Галиаскар смущенно ответил:
— Я домочадцев водил, очень просили.
— А верно ли, что Карахмет так силен?
— Силен, да не в том штука. Я видел вакханалию квасных патриотов! Я видел такое опьянение, какое может быть только от запаха крови. Впрочем, вам это может показаться только смешным…
Габдулла почти сразу вышел за Ямашевым, однако нагнал его уже на улице.
— Нам, пожалуй, по пути, — сказал он.
— Идемте.
— Вы сказали о нигилистах… будто бы мало их у нас. Это не издержки спора?
— Ничуть. Вот и сейчас совершенно спокойно могу вам повторить: побольше бы нам нигилистов. Нам не хватает пафоса отрицания, поймите меня правильно! Во всех нас преизбыток какой-то детскости…
— Но разве нигилизм не детскость?
— Дело не в терминах. Двойственность, незрелость, отсутствие мужества. Мы поддаемся первым же смутным химерам, ублажаем себя какими-то иллюзорными успехами.
— В пятом действительно ублажали, — согласился Габдулла. — О себе же могу сказать: я недолго верил иллюзиям. И вот уже который год ругаюсь с муллами, торгашами, депутатами. Но что изменилось с тех пор? Нас лишают даже тех крохотных свобод, которые получили мы в результате реформ, опять преследуют…
— Преследуют, ожесточаются, но почему? Да потому, что осознают свою слабость, боятся народа, его гнева, пробуждающегося разума. Вы спрашиваете: чего мы добились? А мы добились того, что народ прозревает, медленно, но прозревает.
— И все-таки, мне кажется, в вас есть какая-то нетерпимость, когда говорят о национальных чаяниях.
— Ах, Габдулла, — промолвил он с укором и грустью, — вы думаете, мне не дороги наши песни, литература, все наше родное? Или — что я не понимаю нашей боли? Я-то как раз больше всего люблю те ваши стихи, в которых сильно сказывается чувство родного народа, его душа, его заботы. Я не зря говорю — заботы, ибо, если в литературе нет примет времени, забот ныне живущих людей, она немногого стоит. Иные молодые снобы, верно, думают: Ямашеву подавай только революционное. А мне вот нравится ваша сказка, да, «Шурале», в которой нет ничего революционного. А впрочем, почему это нет? — сказал он, приостанавливаясь и с хитрым прищуром глядя на собеседника. — Революция — широкое понятие. Если вы не бежите народных печалей, не пренебрегаете его фантазией в угоду своим, этаким затейливым комнатным фантазиям, то есть ежели вы питаете свое творчество народной жизнью, то даже сказка в моем понятии революционна. Она служит народу, подымая его дух, его самосознание. — Он усмехнулся. — Да, я неисправим, принимайте какой уж есть.

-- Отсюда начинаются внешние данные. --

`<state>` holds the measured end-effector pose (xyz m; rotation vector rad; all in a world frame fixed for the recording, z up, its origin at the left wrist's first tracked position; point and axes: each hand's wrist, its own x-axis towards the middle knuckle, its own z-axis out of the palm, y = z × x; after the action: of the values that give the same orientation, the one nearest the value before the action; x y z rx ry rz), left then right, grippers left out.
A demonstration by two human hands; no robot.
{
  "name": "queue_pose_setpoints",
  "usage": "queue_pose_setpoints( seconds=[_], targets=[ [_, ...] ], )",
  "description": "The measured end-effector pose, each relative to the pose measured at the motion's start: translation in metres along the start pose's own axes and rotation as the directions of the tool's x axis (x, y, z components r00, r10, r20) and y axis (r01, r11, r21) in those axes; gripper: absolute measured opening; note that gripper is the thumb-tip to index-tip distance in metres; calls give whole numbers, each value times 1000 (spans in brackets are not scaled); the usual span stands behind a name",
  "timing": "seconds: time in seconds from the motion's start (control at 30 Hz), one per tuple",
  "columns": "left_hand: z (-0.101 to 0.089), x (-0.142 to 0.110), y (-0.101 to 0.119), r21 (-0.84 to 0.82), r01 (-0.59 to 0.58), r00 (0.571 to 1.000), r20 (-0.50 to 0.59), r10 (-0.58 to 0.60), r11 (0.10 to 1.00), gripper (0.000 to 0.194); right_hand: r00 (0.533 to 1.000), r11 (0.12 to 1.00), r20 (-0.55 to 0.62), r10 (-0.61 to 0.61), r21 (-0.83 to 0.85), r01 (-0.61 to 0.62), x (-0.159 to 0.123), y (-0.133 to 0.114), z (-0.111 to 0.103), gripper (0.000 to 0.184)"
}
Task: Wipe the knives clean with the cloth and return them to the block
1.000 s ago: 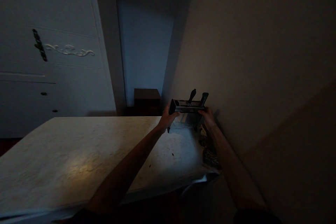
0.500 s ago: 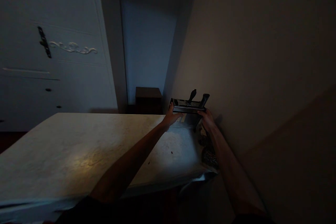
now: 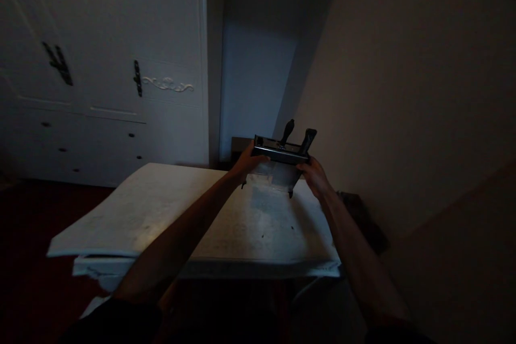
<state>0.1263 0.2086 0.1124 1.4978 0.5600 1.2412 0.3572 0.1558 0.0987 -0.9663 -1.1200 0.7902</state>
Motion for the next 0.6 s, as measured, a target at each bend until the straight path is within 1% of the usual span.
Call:
queue_pose_setpoints(
  seconds=[0.1,0.2,0.27,0.33,0.4,0.5,0.6],
  targets=[
    [-51,-16,23,-6,10,998,-57,-11,1000,59,994,999,105,0,37,-4,-4,1,56,44],
    [-105,-33,38,40,-1,984,-180,9,999,56,980,999,199,2,49,-12,-8,9,117,40],
    [-140,-44,45,63,-16,960,-279,33,998,55,967,999,256,-8,46,-4,-9,19,158,40],
    [-175,-54,50,64,-23,926,-375,46,998,55,953,999,301,-12,42,-1,-9,32,198,42],
    [-207,-65,53,77,-31,895,-441,62,997,54,944,998,331,-5,58,-15,-10,47,235,45],
    [-250,-79,55,105,-29,870,-487,76,994,52,927,988,375,6,140,-63,-12,68,282,47],
    [-284,-90,56,114,-22,844,-530,80,993,52,915,965,404,13,234,-117,-15,82,319,46]
  ],
)
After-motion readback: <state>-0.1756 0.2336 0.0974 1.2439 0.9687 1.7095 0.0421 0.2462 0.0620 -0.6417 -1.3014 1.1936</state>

— Я ценю в вас вашу цельность, Хусаин. Вот, может быть, цельности многим из нас и не хватает…
— И вот еще чего не хватает, — со смехом сказал Ямашев, — времени, времени не хватает! Не обижайтесь, мне надо бежать. — Крепко, поспешно стиснул он руку собеседнику и пошагал, ловко обгоняя прохожих.
Оставшись один, Габдулла присел на скамейку в скверике перед Азимовской мечетью и стал думать о том странном, что сводит и разводит людей. О том, что мысль человека, близкая тебе, приближает и самого человека, и это радостно. Но это и мучительно! Потому что хочешь узнать его жизнь, его судьбу, а не знаешь пока еще. У Ямашева недавно умер отец — он не знал его отца. У него жена, старше Хусаина, у них нет детей; родичи, люди очень богатые, не понимают его, не хотят понимать. И во всем этом, известном тебе только поверху, так много грустного, и тревожного, и мучительного. Почему? Да потому, что каким-то заклятьем сужден тебе непокой и постоянное желание каждый промельк чужого лица, чужих забот, горя, всего, что есть в чужой-судьбе, сделать своим, все это знать, а если не узнать, то чувствованием понять и приблизить к себе.